# Network issues on newly installed system



## Phobios (Dec 14, 2018)

Hi all, first-time poster and freebsd noob here, just installed my first system and am having some difficulties. 

When booting up the network is not automatically enabled. In fact the network interface seems to be down with ifconfig showing _status: no carrier_. By manually doing `ifconfig ix0 up` it is enabled and then `dhclient ix0` will give me access to the network. How can I set it up so that I don't have to do this across reboots?

The next issue is that name resolving doesn't work. I added both my router which supports name lookups to /etc/resolv.conf and also verified that it can do name lookups by issuing `drill google.com @192.168.1.1`, but trying to run `ping google.com` will result in _'ping: cannot resolve google.com: Host name lookup failure'_

Thanks for any help!


----------



## ralphbsz (Dec 14, 2018)

First: Read the documentation.  Unlike some other OSes, FreeBSD has excellent documentation, which is centralized in the handbook.  There is a handbook chapter on network configuration, and one one DHCP.  Just look around the web for "FreeBSD handbook", find the copy that matches the version you have installed, and start reading.  Most likely, after that your problem will go away.

If it doesn't: What does your /etc/rc.conf look like?  More accurately, what are the network-related lines in there?  I'm not going to post the ones from my machine at home (it doesn't use DHCP, but has a static address), but there needs to be a line there that looks roughly like ifconfig_ix0="DHCP".  Next problem, your DNS: Editing /etc/resolv.conf by hand _before_ running DHCP is silly, since the DHCP client typically overwrites that file.  In theory, your DHCP server should have told you who your DNS server is, which should have been recorded automatically in /etc/resolv.conf.

If you have configured all that correctly, the network should come up at the next boot.  If it doesn't, then using commands like ifconfig and dhclient is not a good idea, other than for debugging: instead of doing things manually, you should fix the automated process.  One way to test the automated process (which is roughly equivalent to what happens during boot, just without having to wait for a full reboot) is "service netif restart" (or ... stop followed by ... start).


----------



## Phishfry (Dec 14, 2018)

Alot of the 10GbE cards must load a firmware and it is done in /boot/loader.conf like the handbook for ix(4) shows:
if_ixgbe_load="YES"


----------



## Phobios (Dec 17, 2018)

Thanks for your answers. I have managed to get the interface up and connected at boot. Weird thing is that when I purchased my motherboard it said they were just regular gb ethernet ports, but checking dmesg on my system it says 10gbe.

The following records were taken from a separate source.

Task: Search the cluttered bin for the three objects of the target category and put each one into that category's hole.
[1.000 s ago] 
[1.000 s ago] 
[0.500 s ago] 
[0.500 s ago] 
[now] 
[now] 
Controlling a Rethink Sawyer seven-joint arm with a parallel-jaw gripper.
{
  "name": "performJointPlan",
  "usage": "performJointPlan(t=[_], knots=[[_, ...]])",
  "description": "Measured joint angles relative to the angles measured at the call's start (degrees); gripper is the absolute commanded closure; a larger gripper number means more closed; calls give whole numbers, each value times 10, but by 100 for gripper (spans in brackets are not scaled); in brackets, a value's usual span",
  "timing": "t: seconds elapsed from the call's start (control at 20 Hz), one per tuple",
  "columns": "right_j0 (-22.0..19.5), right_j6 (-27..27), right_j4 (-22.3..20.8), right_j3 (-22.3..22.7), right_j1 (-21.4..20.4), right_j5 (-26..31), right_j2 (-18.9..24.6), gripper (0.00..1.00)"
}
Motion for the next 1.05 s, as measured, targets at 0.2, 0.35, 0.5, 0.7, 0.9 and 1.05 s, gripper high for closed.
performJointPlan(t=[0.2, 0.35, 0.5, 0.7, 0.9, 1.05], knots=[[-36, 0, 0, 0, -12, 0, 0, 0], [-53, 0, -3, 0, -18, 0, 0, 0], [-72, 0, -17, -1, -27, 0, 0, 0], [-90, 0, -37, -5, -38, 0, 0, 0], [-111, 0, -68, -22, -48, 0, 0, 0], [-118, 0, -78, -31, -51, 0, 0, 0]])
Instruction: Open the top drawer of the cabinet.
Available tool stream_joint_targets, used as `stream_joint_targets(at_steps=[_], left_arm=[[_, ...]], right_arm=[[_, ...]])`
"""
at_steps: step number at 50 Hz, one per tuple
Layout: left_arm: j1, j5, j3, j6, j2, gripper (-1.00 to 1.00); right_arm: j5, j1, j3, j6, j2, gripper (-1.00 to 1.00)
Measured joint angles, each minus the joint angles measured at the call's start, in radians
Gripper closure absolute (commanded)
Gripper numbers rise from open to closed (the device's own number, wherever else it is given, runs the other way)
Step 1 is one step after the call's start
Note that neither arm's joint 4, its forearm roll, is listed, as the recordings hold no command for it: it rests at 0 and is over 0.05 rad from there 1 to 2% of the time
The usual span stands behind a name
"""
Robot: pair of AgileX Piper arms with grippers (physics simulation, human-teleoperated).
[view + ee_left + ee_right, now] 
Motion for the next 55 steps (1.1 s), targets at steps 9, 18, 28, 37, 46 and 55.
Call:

Another weird thing is that my dhcp server doesn't supply me with a nameserver. It does for all of my other machines. Adding a nameserver to resolv.conf manually was just to test, but shouldn't it work if I add it manually? Because it doesn't. I have checked the freebsd handbook for a solution, but cannot find anything useful. So, kinda stuck..

Edit: Ok, silly mistake, I only added the ip address of the nameserver to resolv.conf, and not `nameserver <ip-address>` which made it work. Still, as ralphbsz said, this should be automated.


----------



## Phishfry (Dec 17, 2018)

Phobios said:


> but shouldn't it work if I add it manually? Because it doesn't.


No adding it settings manually doesn't help much. If everything is working correctly the service `resolvconf` is sent the dhcp packets and stores its settings to /etc/resolv.conf. It is auto-populated.
If resolv.conf is empty then you have mis-configured network setting on your side or the providers side.

There is some problems with dhcp and dhclient recently that affect more than just em(4) interface.
The fixed setting below even helped an Amazon cloud user here.
https://bugs.freebsd.org/bugzilla/show_bug.cgi?id=229432#c3


----------



## Polyatomic (Dec 17, 2018)

Lordly correct operator Phobios, I salute. A problem solver you are, rejoice as your FreeBSD intuition widens. `:)`


----------